# PROBLEM STATEMENT
Print, exactly as they stand, the lines from the start of the listing to the line containing "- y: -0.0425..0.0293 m", inclusive.

# RECORDS FOR THIS EXERCISE
######
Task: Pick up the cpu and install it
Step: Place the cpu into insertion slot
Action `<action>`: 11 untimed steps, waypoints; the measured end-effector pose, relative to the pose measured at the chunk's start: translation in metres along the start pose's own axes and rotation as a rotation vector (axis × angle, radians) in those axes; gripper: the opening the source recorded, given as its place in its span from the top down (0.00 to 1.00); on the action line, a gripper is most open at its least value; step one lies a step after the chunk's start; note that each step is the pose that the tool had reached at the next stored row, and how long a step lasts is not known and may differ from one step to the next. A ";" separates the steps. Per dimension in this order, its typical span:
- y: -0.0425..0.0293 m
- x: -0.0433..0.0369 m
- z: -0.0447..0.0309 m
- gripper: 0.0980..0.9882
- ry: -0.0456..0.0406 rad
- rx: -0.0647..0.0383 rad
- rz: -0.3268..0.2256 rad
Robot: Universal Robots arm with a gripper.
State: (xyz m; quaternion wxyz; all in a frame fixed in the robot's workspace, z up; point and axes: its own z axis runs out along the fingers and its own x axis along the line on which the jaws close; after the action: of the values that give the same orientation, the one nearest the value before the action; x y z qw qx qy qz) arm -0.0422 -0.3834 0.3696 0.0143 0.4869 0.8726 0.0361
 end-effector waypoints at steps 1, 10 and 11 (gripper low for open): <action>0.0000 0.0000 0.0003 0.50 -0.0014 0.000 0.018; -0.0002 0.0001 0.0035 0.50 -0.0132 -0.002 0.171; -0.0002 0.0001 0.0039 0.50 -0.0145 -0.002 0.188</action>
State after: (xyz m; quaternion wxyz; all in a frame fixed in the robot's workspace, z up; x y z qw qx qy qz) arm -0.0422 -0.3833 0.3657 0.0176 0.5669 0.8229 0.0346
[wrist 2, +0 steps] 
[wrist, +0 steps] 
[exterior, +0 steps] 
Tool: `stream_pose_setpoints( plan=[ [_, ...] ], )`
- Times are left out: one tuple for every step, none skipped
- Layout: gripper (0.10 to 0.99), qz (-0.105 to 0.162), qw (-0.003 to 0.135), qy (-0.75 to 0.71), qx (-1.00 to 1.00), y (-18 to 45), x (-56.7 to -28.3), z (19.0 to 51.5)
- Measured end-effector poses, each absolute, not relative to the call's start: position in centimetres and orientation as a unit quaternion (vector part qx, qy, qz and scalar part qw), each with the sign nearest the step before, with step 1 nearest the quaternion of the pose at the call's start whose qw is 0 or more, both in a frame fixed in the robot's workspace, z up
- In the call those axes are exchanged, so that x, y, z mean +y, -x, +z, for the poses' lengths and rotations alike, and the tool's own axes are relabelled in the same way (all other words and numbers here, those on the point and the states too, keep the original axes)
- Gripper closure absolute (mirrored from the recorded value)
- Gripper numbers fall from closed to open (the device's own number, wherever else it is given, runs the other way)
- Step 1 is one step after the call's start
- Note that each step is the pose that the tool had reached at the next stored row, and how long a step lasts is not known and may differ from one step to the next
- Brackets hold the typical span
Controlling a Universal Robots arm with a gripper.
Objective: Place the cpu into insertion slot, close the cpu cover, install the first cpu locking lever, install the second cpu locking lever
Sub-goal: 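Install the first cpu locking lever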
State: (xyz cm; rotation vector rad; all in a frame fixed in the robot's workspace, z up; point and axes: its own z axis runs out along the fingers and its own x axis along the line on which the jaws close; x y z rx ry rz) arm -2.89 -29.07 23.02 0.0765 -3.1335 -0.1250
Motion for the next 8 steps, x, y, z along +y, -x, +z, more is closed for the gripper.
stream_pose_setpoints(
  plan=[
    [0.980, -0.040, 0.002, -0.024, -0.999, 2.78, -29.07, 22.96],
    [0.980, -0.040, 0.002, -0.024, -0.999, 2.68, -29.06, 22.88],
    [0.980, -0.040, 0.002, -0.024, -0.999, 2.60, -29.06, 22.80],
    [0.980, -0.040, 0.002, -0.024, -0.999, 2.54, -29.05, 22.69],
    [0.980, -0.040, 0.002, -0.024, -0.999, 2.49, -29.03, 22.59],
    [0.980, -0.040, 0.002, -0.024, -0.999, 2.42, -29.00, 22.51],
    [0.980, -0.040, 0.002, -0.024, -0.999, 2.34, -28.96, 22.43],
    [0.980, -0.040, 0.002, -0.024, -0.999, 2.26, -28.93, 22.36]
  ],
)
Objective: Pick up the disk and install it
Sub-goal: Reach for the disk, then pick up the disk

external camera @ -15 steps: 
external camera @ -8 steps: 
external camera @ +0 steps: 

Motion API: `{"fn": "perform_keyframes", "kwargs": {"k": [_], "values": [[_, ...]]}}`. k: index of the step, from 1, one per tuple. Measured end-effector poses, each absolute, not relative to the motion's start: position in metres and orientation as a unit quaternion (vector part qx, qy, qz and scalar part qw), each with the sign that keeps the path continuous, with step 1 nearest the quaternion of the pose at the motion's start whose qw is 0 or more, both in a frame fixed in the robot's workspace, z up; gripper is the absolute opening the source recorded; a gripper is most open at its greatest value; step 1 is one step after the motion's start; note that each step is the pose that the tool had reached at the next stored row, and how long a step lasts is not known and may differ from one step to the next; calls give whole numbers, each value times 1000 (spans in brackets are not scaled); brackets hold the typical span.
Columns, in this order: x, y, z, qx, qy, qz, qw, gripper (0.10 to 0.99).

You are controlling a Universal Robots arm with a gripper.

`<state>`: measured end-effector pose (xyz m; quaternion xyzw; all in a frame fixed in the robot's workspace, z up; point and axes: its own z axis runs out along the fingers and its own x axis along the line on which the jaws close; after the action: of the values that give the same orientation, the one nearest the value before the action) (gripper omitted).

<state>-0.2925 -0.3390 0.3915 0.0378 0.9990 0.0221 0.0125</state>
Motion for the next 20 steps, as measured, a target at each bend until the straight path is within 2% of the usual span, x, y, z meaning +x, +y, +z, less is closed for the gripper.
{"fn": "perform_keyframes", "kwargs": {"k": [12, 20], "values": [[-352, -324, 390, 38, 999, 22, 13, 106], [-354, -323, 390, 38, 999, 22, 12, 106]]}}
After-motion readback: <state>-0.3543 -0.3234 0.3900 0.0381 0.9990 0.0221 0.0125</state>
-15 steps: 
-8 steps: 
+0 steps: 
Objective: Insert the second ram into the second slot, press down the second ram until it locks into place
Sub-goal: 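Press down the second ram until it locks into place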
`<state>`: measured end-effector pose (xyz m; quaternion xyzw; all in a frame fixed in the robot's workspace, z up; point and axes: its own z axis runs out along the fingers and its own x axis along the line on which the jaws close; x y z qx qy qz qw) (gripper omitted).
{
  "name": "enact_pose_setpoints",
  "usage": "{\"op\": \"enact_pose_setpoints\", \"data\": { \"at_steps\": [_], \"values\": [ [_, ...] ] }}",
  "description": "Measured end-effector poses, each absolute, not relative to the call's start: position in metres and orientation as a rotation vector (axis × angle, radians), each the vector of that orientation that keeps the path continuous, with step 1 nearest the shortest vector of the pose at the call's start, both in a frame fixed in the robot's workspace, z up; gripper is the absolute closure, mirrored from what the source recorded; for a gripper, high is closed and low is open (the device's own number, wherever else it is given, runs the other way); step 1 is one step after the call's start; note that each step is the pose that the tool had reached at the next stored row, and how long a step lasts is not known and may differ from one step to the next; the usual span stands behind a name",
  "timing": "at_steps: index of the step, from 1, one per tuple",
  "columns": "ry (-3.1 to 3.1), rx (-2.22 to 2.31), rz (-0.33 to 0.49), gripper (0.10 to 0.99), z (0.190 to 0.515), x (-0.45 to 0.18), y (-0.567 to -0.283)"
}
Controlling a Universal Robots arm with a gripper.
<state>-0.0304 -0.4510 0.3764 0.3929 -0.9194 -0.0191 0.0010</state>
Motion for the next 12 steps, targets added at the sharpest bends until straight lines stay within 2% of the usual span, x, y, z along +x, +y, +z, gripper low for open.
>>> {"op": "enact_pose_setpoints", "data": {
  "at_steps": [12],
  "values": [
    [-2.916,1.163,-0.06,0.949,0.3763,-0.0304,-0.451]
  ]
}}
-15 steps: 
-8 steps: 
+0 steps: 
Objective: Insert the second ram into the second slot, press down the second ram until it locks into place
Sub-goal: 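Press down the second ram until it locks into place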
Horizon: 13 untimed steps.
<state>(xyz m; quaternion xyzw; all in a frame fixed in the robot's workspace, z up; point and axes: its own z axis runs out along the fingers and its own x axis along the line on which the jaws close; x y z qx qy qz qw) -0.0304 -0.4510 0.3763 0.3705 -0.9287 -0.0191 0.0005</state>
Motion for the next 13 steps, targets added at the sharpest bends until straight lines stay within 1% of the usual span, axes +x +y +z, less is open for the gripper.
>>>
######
# RESPONSE BOX
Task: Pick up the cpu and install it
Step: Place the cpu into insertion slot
Action `<action>`: 11 untimed steps, waypoints; the measured end-effector pose, relative to the pose measured at the chunk's start: translation in metres along the start pose's own axes and rotation as a rotation vector (axis × angle, radians) in those axes; gripper: the opening the source recorded, given as its place in its span from the top down (0.00 to 1.00); on the action line, a gripper is most open at its least value; step one lies a step after the chunk's start; note that each step is the pose that the tool had reached at the next stored row, and how long a step lasts is not known and may differ from one step to the next. A ";" separates the steps. Per dimension in this order, its typical span:
- y: -0.0425..0.0293 m

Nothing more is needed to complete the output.